Am Ende darf nur der Rechtsstaat gewinnen
Das Bedauerliche an Mahdis Tiktok-Salve ist nicht sein Auslöser, kommentiert De Tijd, die Wut über die Urteile kann legitim sein. Das Bedauerliche ist viel mehr, dass Mahdi mit seinem Auftritt dafür sorgt, dass eine komplexe und wichtige Debatte über die Legitimität der Justiz weniger Raum bekommt statt mehr. Der Vorsitzende einer Partei, die in den letzten 20 Jahren drei Justizminister gestellt hat, entzieht jeglicher sinnvollen Debatte den Boden, indem er als Politiker ein richterliches Urteil angreift und persönlich die Verteidigung eines jungen Mannes übernimmt, der einen dystopischen Schandpfahl-Kanal betreibt. Mit seinem kurzsichtigen Fischen nach Aufmerksamkeit kratzt Mahdi an der Gewaltenteilung, diesem Prinzip, das garantiert, dass die Justiz unabhängig ist, dass Recht Recht bleibt und sich nicht mit Politik vermischt. Wer an der Wichtigkeit dieses Prinzips zweifelt, muss nur nach Ungarn schauen, empfiehlt De Tijd.
Eines ist sicher, kommentiert Gazet van Antwerpen: Bestrafen dürfen nur Gerichte, nicht Youtuber, Twitter-Nutzer oder Parteipräsidenten.
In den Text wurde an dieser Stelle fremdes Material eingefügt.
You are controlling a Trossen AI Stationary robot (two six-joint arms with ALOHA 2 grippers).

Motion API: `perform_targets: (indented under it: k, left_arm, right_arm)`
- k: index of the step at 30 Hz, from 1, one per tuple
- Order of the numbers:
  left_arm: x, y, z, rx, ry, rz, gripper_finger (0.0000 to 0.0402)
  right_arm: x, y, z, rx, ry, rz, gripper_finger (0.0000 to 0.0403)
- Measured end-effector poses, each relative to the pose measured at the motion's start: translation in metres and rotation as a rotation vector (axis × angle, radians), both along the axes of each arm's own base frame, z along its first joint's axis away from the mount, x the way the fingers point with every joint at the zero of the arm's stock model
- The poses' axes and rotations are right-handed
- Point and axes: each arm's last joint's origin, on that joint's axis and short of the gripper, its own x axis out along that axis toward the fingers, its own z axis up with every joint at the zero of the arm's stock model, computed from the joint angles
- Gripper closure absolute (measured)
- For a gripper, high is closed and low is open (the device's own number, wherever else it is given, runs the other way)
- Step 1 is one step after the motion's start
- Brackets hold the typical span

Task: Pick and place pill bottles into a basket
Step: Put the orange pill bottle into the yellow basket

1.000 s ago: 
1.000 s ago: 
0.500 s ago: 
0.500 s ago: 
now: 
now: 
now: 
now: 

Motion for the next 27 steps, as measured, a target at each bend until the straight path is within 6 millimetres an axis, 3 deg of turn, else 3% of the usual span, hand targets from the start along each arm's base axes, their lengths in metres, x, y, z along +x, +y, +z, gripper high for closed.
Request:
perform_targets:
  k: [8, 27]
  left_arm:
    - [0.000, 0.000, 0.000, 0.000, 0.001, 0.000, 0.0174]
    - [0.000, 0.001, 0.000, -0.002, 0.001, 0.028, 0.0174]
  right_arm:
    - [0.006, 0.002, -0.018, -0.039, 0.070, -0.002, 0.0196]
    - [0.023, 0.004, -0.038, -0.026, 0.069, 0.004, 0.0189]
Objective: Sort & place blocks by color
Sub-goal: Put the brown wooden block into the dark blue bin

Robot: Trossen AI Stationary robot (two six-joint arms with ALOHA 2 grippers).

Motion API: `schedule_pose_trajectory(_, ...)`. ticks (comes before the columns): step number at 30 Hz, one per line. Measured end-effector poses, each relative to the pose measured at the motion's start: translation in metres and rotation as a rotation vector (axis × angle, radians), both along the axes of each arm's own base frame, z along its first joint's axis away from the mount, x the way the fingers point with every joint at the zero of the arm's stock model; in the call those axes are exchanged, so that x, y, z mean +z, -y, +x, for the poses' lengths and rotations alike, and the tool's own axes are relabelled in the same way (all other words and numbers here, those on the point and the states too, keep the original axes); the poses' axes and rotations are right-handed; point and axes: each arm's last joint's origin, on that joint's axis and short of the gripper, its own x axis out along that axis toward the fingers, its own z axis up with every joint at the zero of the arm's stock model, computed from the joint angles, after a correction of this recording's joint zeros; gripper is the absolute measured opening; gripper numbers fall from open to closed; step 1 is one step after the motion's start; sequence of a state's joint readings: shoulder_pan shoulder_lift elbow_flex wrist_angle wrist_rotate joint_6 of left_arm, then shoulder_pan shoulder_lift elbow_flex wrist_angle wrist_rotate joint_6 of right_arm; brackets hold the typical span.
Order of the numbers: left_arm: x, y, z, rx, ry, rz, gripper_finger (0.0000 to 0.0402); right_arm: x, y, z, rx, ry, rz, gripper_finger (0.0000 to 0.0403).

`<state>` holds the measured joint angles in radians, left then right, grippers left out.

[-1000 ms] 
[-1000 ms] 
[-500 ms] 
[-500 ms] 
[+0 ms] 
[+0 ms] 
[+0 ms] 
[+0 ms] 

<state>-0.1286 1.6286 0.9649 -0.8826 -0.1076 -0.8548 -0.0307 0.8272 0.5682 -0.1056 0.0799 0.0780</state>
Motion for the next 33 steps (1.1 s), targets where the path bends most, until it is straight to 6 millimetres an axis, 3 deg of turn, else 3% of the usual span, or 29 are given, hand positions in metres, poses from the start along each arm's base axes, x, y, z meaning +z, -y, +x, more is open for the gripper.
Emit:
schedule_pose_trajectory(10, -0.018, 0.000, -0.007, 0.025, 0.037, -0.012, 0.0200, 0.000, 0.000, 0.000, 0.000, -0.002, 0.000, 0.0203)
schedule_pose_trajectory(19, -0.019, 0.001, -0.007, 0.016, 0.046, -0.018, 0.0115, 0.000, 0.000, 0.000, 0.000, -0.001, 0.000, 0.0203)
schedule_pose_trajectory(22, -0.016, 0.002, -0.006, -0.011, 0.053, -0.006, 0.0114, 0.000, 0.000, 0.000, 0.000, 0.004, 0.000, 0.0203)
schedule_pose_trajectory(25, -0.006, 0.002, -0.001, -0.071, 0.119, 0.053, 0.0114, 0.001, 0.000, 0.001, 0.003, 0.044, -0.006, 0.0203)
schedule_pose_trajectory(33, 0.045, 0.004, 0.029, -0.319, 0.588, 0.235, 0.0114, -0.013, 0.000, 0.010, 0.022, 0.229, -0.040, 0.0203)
Politiker, die in solchen Dossiers keinen Abstand wahren, begeben sich aufs Glatteis. Die Grenze zwischen der namentlichen Nennung Verantwortlicher und einem Aufruf zu Lynchjustiz ist sehr dünn. Am Ende darf nur der Rechtsstaat gewinnen, denn andernfalls finden wir uns alle auf dem Glatteis wieder, warnt Gazet van Antwerpen.
Iran-Deal: Die Welt ist leider oft zynisch
L'Avenir schließlich greift die Freilassung von drei weiteren iranischen Geiseln auf, die in der Nacht auf dem Militärflughafen Melsbroek bei Brüssel angekommen sind: Was für eine Wendung, dass nach Olivier Vandecasteele nun auch noch zwei Österreicher und ein Däne aus den iranischen Kerkern befreit werden konnten. Zuallererst für die Betroffenen selbst natürlich, aber auch für Belgien ist das ein wichtiger diplomatischer Sieg, insbesondere nach all dem Ärger und den Kontroversen, die dem Deal vorausgegangen waren. Einen bitteren Beigeschmack hat das Ganze allerdings für die Menschen, die vom iranischen Regime auch in Europa verfolgt werden, denn im Gegenzug ist ja ein Terrorist freigekommen, der einen blutigen Anschlag auf sie verüben wollte. Aber die Welt ist leider nun einmal oft sehr zynisch, so L'Avenir.